Records supplied:

━━━

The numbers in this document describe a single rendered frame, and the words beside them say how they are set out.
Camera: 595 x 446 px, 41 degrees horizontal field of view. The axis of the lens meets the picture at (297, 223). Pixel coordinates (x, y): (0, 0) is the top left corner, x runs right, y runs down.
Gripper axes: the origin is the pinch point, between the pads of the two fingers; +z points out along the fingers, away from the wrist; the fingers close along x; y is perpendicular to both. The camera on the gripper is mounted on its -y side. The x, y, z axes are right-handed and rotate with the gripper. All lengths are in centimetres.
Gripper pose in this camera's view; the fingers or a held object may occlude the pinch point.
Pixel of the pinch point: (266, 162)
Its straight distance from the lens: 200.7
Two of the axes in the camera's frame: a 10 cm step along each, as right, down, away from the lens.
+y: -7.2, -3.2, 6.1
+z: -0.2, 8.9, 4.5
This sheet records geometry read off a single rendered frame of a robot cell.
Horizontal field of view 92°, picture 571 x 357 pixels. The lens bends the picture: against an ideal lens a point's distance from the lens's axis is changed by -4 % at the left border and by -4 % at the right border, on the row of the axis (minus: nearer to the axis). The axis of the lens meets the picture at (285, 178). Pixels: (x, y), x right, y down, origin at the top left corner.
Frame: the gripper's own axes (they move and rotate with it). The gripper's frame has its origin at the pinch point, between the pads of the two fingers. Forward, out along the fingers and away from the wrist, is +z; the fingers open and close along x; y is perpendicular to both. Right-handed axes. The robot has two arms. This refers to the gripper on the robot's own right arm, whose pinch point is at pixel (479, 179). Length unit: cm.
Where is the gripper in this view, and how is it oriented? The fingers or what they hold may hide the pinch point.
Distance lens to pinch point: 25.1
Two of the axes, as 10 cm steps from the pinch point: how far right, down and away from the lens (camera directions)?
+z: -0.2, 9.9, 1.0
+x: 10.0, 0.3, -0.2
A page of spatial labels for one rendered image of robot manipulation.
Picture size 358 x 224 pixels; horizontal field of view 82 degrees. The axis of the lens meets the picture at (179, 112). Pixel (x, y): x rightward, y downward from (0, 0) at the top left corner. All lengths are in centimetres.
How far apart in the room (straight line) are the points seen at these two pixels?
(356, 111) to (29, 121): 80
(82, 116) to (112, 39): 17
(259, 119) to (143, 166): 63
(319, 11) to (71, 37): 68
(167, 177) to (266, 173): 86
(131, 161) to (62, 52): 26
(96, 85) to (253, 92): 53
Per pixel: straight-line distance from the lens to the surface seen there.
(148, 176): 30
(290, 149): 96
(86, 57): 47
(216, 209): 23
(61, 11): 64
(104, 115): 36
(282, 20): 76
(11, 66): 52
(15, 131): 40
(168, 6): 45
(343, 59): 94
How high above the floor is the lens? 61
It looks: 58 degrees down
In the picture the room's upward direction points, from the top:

━━━

Problem:
Determine how many lines contain the string "robot" in the listing, and state that number by itself.

Exercise result:
3